◆ **Recorded information**:
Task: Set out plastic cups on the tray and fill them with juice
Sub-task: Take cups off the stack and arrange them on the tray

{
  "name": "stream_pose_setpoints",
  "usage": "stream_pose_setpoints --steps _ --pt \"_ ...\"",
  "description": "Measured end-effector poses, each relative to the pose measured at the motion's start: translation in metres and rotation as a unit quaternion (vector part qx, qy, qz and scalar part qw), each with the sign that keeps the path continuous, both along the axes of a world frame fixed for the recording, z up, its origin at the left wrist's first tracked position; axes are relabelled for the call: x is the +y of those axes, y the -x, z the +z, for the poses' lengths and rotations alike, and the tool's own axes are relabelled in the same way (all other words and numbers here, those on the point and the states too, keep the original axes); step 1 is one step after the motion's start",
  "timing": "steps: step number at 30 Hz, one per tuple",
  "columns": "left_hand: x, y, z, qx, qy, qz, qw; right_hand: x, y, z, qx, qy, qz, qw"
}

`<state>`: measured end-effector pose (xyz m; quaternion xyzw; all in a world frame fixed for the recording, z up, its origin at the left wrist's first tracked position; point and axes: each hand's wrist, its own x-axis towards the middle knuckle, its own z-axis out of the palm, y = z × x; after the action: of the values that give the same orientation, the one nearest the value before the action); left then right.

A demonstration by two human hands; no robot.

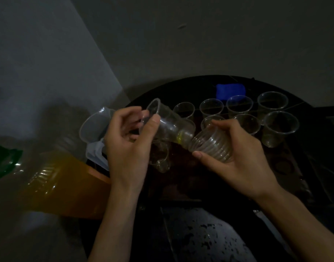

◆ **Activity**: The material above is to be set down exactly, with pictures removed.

◆ **Solution to this task**:
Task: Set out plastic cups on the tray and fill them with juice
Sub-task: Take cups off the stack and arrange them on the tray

{
  "name": "stream_pose_setpoints",
  "usage": "stream_pose_setpoints --steps _ --pt \"_ ...\"",
  "description": "Measured end-effector poses, each relative to the pose measured at the motion's start: translation in metres and rotation as a unit quaternion (vector part qx, qy, qz and scalar part qw), each with the sign that keeps the path continuous, both along the axes of a world frame fixed for the recording, z up, its origin at the left wrist's first tracked position; axes are relabelled for the call: x is the +y of those axes, y the -x, z the +z, for the poses' lengths and rotations alike, and the tool's own axes are relabelled in the same way (all other words and numbers here, those on the point and the states too, keep the original axes); step 1 is one step after the motion's start",
  "timing": "steps: step number at 30 Hz, one per tuple",
  "columns": "left_hand: x, y, z, qx, qy, qz, qw; right_hand: x, y, z, qx, qy, qz, qw"
}

`<state>`: measured end-effector pose (xyz m; quaternion xyzw; all in a world frame fixed for the recording, z up, its origin at the left wrist's first tracked position; point and axes: each hand's wrist, its own x-axis towards the middle knuckle, its own z-axis out of the palm, y = z × x; after the action: of the values that give the same orientation, the one nearest the value before the action); left then right.

A demonstration by two human hands; no robot.

The exercise has been finished.